Data: Try January 1986 – May 2024,  T = 461 time points, except for volatility, which has  T + 1 data points. It is taken from Federal Reserve Economic Data (FRED) web site from time series VXOCLS (monthly average data:
Jan 1986 – Feb 1990) and VIXCLS (monthly average data: Mar 1990 – Jun 2024):  V(t),\, t = 1, \ldots, T.

Large and small stock returns are from Kenneth French Data Library (Portfolios Formed on Size):  Q_0(t),\, t = 1, \ldots, T for large stocks (measured by top 30%); and  Q_1(t),\, t = 1, \ldots, T for small stocks (measured by middle 40%). These are nominal (not inflation adjusted). To adjust them for inflation, we need to subtract monthly inflation rate, computed from the (not seasonally adjusted) Consumer Price Index taken from FRED. We get then real (inflation-adjusted) versions of returns.

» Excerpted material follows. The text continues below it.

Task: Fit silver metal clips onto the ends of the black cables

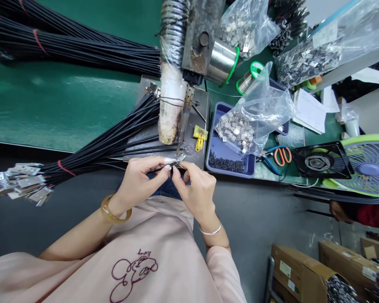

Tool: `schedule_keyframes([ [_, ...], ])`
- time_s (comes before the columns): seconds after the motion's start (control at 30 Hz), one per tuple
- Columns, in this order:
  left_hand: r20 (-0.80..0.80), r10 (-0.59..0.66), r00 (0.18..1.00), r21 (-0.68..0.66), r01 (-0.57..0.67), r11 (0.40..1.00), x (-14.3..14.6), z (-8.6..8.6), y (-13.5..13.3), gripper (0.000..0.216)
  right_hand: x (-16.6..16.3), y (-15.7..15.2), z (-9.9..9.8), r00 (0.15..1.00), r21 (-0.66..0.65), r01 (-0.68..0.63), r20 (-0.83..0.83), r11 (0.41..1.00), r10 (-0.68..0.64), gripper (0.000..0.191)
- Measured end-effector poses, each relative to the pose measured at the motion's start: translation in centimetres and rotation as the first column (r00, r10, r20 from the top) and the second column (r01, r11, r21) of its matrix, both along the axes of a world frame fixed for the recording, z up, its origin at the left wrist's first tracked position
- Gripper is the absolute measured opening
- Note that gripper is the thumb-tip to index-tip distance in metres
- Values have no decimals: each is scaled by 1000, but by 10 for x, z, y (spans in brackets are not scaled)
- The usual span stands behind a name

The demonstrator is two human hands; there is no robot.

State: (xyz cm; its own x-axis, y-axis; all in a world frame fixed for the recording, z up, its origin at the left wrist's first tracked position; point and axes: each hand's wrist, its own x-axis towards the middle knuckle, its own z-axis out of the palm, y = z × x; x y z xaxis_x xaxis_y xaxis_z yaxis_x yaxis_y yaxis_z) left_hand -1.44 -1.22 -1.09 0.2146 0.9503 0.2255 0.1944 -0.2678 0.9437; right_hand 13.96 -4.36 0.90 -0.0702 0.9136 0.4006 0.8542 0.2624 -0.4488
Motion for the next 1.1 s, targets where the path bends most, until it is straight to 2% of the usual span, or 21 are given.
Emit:
schedule_keyframes([
  [0.2, 59, -86, 995, -146, 94, 985, -4, 0, 1, 14, 0, 0, -6, 996, 40, -2, 90, 999, -2, 10],
  [0.37, 31, -102, 994, -121, 105, 987, -3, -1, 2, 9, -1, 2, -3, 999, 19, -3, 53, 1000, 2, 12],
  [0.47, 26, -111, 993, -92, 113, 989, -3, -2, 3, 9, 4, 0, 1, 995, -91, -28, -100, 995, 19, 13],
  [0.57, 66, -116, 991, -124, 124, 984, -5, -3, 4, 13, 18, -2, 5, 936, -203, -66, -351, 977, -9, 17],
  [0.6, 83, -115, 990, -150, 127, 981, -5, -4, 4, 14, 24, -1, 6, 905, -201, -44, -422, 979, -46, 19],
  [0.67, 110, -113, 987, -199, 134, 971, -5, -4, 4, 15, 41, 4, 9, 861, -142, 85, -488, 986, -144, 23],
  [0.73, 126, -115, 985, -223, 141, 965, -4, -5, 5, 15, 59, 16, 10, 870, -86, 239, -423, 967, -252, 23],
  [0.77, 132, -114, 985, -228, 142, 963, -3, -5, 5, 14, 68, 23, 9, 896, -92, 267, -344, 959, -283, 23],
  [0.83, 151, -118, 981, -233, 151, 961, -2, -4, 6, 13, 83, 39, 7, 944, -146, 279, -142, 949, -299, 21],
  [0.9, 171, -134, 976, -235, 172, 957, -1, -3, 8, 13, 92, 53, 5, 966, -198, 254, 2, 947, -259, 17],
  [0.97, 182, -150, 972, -233, 190, 954, -1, -2, 9, 15, 96, 63, 3, 975, -245, 222, 67, 944, -212, 14],
  [1.1, 193, -167, 967, -235, 211, 949, -2, 0, 11, 19, 94, 69, 7, 984, -300, 172, 85, 938, -154, 10],
])
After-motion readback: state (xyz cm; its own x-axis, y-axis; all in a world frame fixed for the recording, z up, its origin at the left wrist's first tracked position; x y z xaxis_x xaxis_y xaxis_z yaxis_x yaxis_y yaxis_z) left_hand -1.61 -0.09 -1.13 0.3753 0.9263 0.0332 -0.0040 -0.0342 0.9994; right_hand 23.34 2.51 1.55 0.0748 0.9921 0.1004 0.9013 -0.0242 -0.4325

We also use short (3-month) and long (10-year) Treasury rates from FRED: end-of-month data Dec 1985 – Jun 2024. We are interested in long-short spread:  S(t), t = 0, \ldots, T.

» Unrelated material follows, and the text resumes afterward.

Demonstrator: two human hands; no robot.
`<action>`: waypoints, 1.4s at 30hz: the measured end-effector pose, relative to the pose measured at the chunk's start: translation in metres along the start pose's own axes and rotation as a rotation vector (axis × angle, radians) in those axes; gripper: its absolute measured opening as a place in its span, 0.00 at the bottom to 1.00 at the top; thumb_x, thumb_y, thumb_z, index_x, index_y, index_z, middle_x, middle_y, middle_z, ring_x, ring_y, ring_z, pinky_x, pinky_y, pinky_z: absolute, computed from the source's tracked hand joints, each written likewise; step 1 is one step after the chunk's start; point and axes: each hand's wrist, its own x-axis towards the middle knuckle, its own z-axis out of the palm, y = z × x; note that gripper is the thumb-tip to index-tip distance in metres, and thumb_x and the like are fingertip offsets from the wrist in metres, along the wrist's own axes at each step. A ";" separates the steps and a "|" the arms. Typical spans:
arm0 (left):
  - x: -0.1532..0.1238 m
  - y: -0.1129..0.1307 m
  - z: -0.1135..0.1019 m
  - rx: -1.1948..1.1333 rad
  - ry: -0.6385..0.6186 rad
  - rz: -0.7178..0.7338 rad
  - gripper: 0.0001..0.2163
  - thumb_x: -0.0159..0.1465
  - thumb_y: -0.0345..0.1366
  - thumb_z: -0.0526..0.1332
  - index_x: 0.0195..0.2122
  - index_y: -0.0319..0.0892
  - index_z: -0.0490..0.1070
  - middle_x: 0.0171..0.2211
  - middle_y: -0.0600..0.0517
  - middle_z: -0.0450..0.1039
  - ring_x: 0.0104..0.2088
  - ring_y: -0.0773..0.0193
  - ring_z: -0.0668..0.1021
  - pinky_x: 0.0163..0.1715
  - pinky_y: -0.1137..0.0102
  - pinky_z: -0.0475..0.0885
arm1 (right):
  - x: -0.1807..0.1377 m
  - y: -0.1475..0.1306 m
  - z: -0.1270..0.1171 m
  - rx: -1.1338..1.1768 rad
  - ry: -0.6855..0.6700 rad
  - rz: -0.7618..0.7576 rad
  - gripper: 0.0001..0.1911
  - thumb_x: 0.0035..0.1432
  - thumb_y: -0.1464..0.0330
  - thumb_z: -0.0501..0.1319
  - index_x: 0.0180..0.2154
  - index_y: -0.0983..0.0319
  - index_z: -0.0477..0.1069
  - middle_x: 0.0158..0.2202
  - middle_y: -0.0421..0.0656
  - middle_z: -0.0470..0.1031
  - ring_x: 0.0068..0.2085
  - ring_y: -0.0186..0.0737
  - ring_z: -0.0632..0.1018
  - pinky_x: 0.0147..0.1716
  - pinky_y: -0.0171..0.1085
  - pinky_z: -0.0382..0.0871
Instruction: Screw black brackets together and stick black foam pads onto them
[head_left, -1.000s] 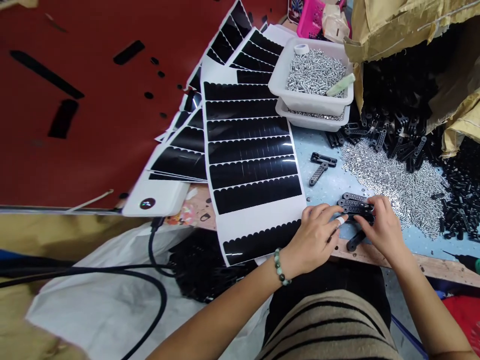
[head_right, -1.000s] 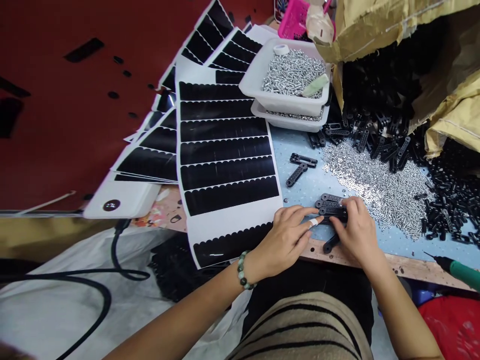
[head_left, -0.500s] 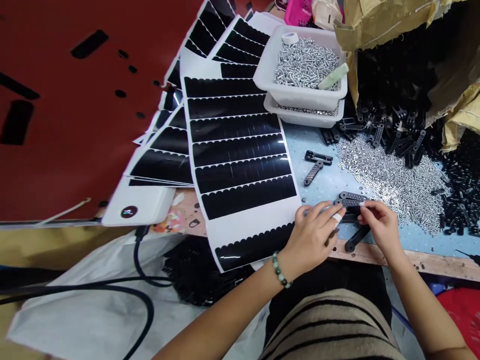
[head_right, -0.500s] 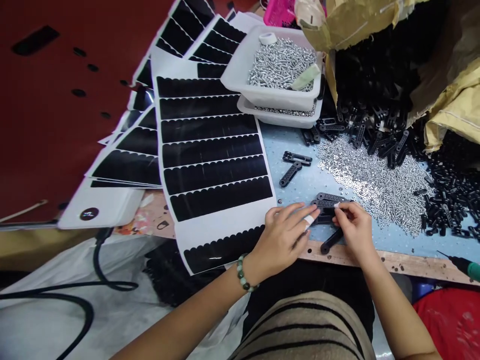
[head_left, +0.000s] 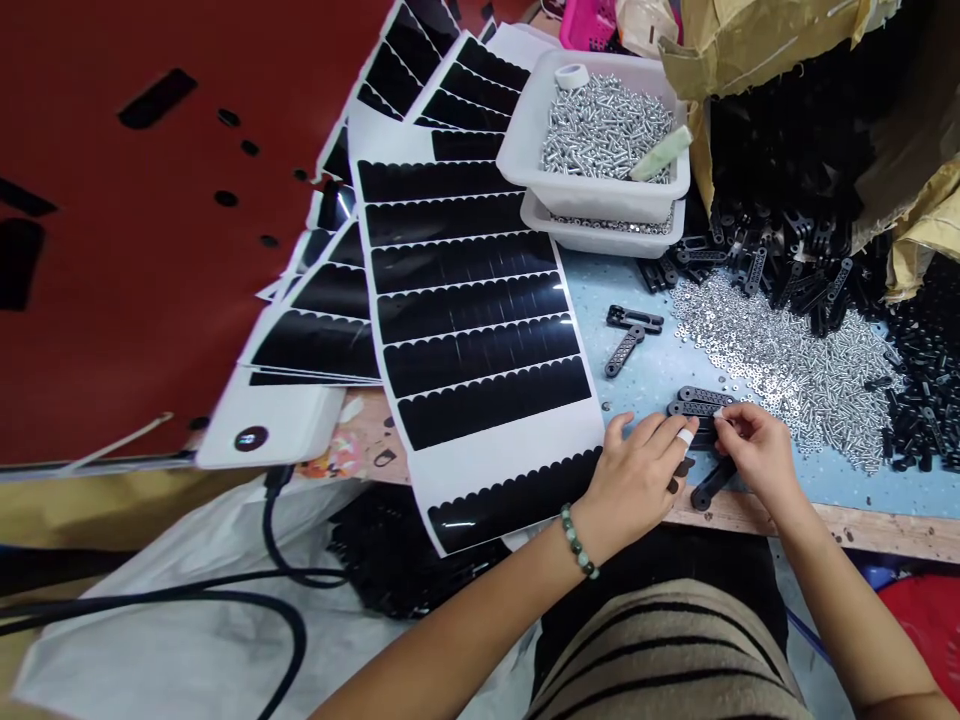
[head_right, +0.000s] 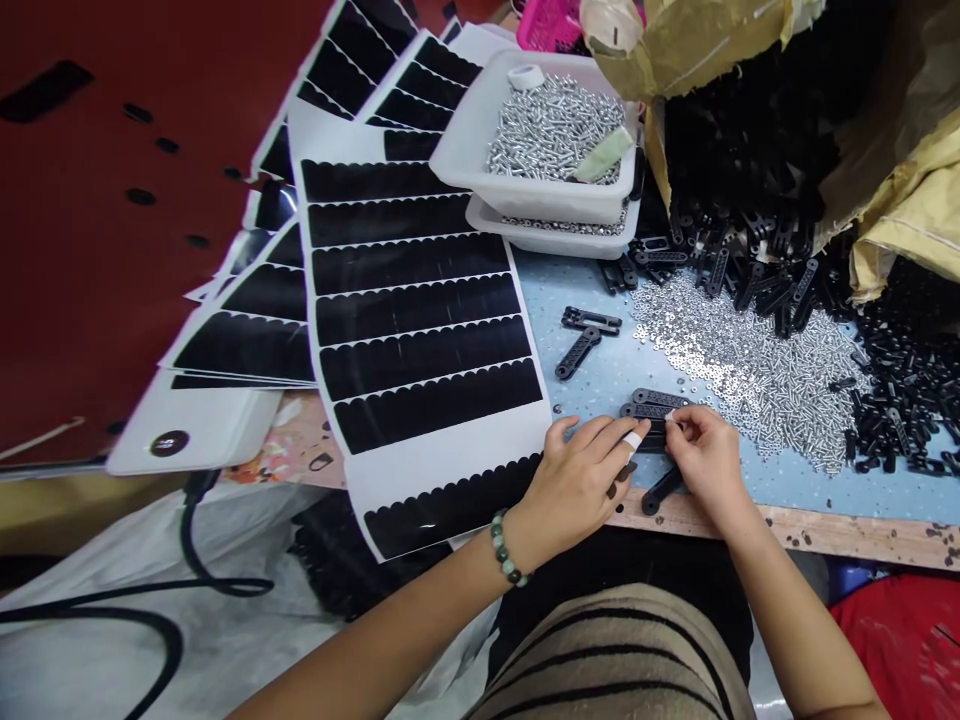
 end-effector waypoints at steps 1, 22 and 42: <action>0.001 0.001 0.000 0.009 -0.006 0.000 0.19 0.62 0.30 0.56 0.56 0.40 0.65 0.51 0.47 0.73 0.50 0.55 0.72 0.52 0.54 0.56 | 0.000 0.000 0.000 -0.012 -0.010 0.002 0.11 0.52 0.60 0.60 0.31 0.61 0.72 0.19 0.38 0.71 0.22 0.36 0.73 0.23 0.34 0.66; 0.001 -0.011 -0.012 -0.497 0.011 -0.035 0.23 0.64 0.27 0.46 0.61 0.45 0.57 0.61 0.45 0.57 0.61 0.56 0.62 0.58 0.57 0.60 | -0.016 -0.031 0.003 -0.112 -0.266 -0.658 0.06 0.63 0.68 0.55 0.40 0.59 0.69 0.32 0.42 0.72 0.34 0.37 0.74 0.34 0.36 0.71; -0.009 -0.018 -0.003 0.017 0.064 -0.017 0.19 0.63 0.27 0.50 0.54 0.42 0.67 0.56 0.46 0.69 0.55 0.52 0.69 0.54 0.50 0.54 | 0.016 0.001 0.020 0.118 0.016 -0.039 0.14 0.54 0.57 0.59 0.30 0.62 0.73 0.22 0.39 0.70 0.21 0.36 0.73 0.24 0.36 0.69</action>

Modeling volatility: We model VIX as autoregression of order 1 in the logarithmic scale:

 \ln V(t) = (1 - 0.1181)\ln V(t-1) + 0.3456 + W_0(t),

where  W_0 are independent identically distributed innovations with mean zero.
This is a mean-reverting process, stable in the long run. e model residuals  W_0(t) as follows: Remove 12 outliers from the 461 in the right tail and model the rest as normal with mean and standard deviation  -0.01593 and  0.121. Thus innovations are modeled as a mixture with weights  p = 12/461, 1-p of the uniform distribution upon these 12 outliers, and the above normal distribution. We use kernel density estimation to simulate innovations, with Gaussian kernel and bandwidth derived from the Silverman rule of thumb. In this case the bandwidth is 0.03619. This follows the old blog post.

Modeling long-short bond spread: We model spread as autoregression of order 1 but with additional volatility factor, with residuals normalized by volatility:

 S(t) = - 0.069653 - 0.017407S(t-1) + 0.004575V(t) + V(t)W_1(t)

This is similar to Ian Anderson’s work but for monthly instead of annual data, and from 1986 instead of 1928.

Modeling stock returns: For nominal returns, we model large and small returns as

 Q_0(t) = 3.583548 - 0.176190 S(t-1) - 0.115088 V(t) + V(t)Z_0(t)

 Q_1(t) = 3.753727 - 0.038589 S(t-1) - 0.131591 V(t) + V(t)Z_1(t)

For real returns, we model large and small returns as

 Q_0(t) = 3.581447 - 0.176068 S(t-1) - 0.115111 V(t) + V(t)Z_0(t)

 Q_1(t) = 3.751626 - 0.038467 S(t-1) - 0.131614 V(t) + V(t)Z_1(t)

Here  Z_0, Z_1, W_1 are independent identically distributed trivariate Gaussian innovations,
independent from  W_0 with mean zero and known covariance matrix. This follows the old blog post, and is similar to Angel Piotrowski’s research. See also large vs small stocks.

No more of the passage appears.